For a very long time, it was believed and proven that the most dangerous security threats or cyberattacks came from the outside of one’s IT infrastructure. Outside, meaning not an employee of an organisation or company, or just a hacker whose job is to infiltrate a security system to steal critical data or to just destroy them. As it turns out, malwares, DDoS, ransomware and the likes are not the most damaging security threats according to a recent study by Cybersecurity Insiders, an independent source of information on Information Technology and emerging Digital technologies.

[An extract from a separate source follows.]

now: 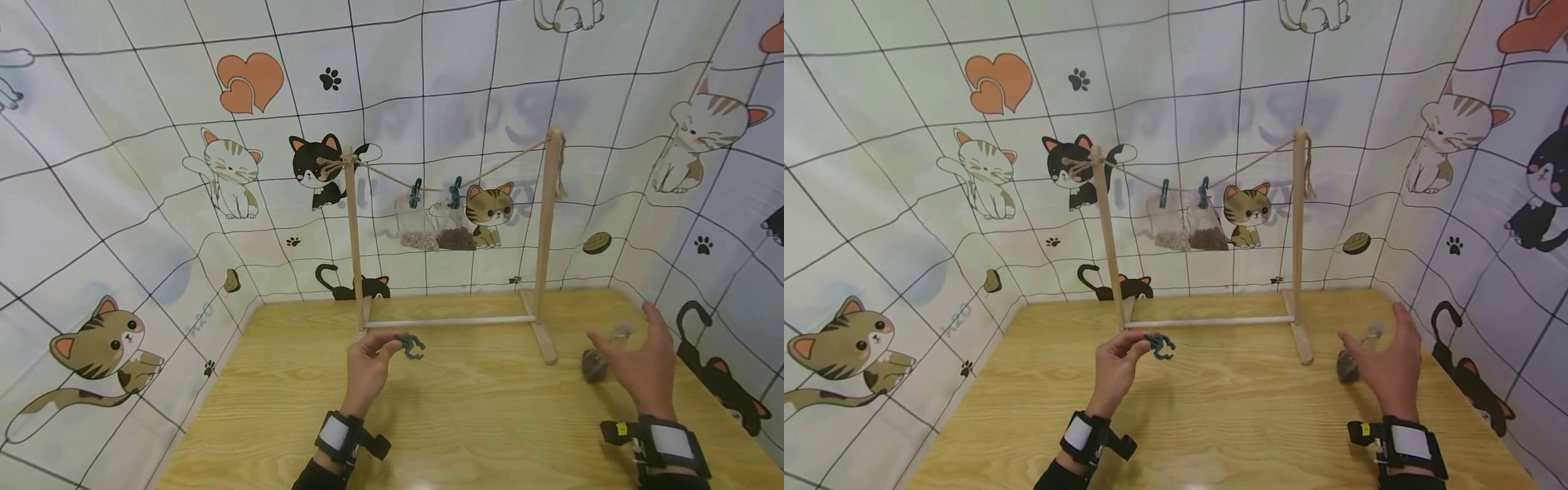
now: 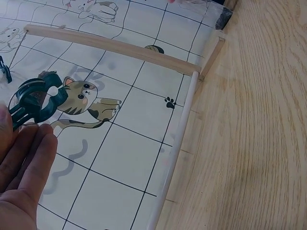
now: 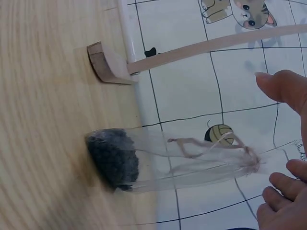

Trusted insiders – both malicious and negligent insiders – apparently are the ones regarded as the most damaging cybersecurity threats today.
According to the said study, 27% of organisations in the online community says insider attacks have become more frequent and 90% of them feels that they are vulnerable to insider attacks. Now, Managed IT Services Australia and other organisations are shifting focus on the detection and prevention of insider threats. But make no hasty judgement with insider threats, as people often associate them to only malicious employees that intend to harm the companies they work for. Negligent employees are at fault too, causing security breaches because of their carelessness. Even IT users or administrators that have privileges to their system are also considered a security risk.
Databases and corporate file servers are at high risk because of insider threats, and this is due to accidental exposure by employees. Phishing attempts, weak/reused passwords, unlocked devices, bad password sharing practice and unsecured Wi-Fi networks are named as the biggest enablers of accidental insider threats with phishing attempts as the leading threat. Phishing is mainly tricking employees into sharing sensitive company information by disguising as a legit-looking trusted contact that contains malware attachments or links to unsafe websites.
Back to the main question: how to detect insider attacks? IT Services Australia has come up with 4 effective controls to detect and at the same time, prevent insider attacks. Here they are:
Intrusion Detection and Prevention System (IDS/IPS)
IDS and IPS constantly watch over your network, detecting and preventing possible insider attacks. These two identify possible incidents within your network, and information about these incidents are logged at the same time, detailing what happened. After that, security administrators are informed with the IDS and IPS reporting it directly to them. Some even use IDS/IPS to deter individuals from violating security policies. IDS/IPS is a necessary addition to security infrastructures that want to detect and prevent insider threats from destroying and harming their IT infrastructures. With these two, it’s a great start to fend off insider attacks within the network.
The next step to insider attack detention is log management. Logs – automatically produced with time-stamps from virtually all software applications and systems – are monitored, documented and analyzed in log management. Every move or transaction within an information system is tracked, and this is essential to both security and compliance in a network. A log management software automates the processes mentioned, so that when a compliance audit for an organisation’s IT infrastructure is needed, changes are reflected in audit trails. This is an example function of an event log manager or ELM.
Security Information and Event Management (SIEM)
SIEM provides real-time analysis of security alerts generated by applications and network hardware. This basically has some functions the same as IDS/IPS and has a log management function also. SIEM is sold as software, appliances or as managed services. It is rules-based, employing a statistical correlation engine to establish relationships between event log entries.
Last but not the least, predictive analytics. This uses data, statistical algorithms and machine learning techniques to make predictions about unknown future events. These predictions are then used to identify or detect fraud and reduce risk. This method makes an organisation a step ahead of any insider attacks, anticipating outcomes and behaviors based on actual data. Not only that, but predictive analytics goes beyond from detecting unusual behavior in a network to giving the best assessment of what will happen in the future for an organisation or company.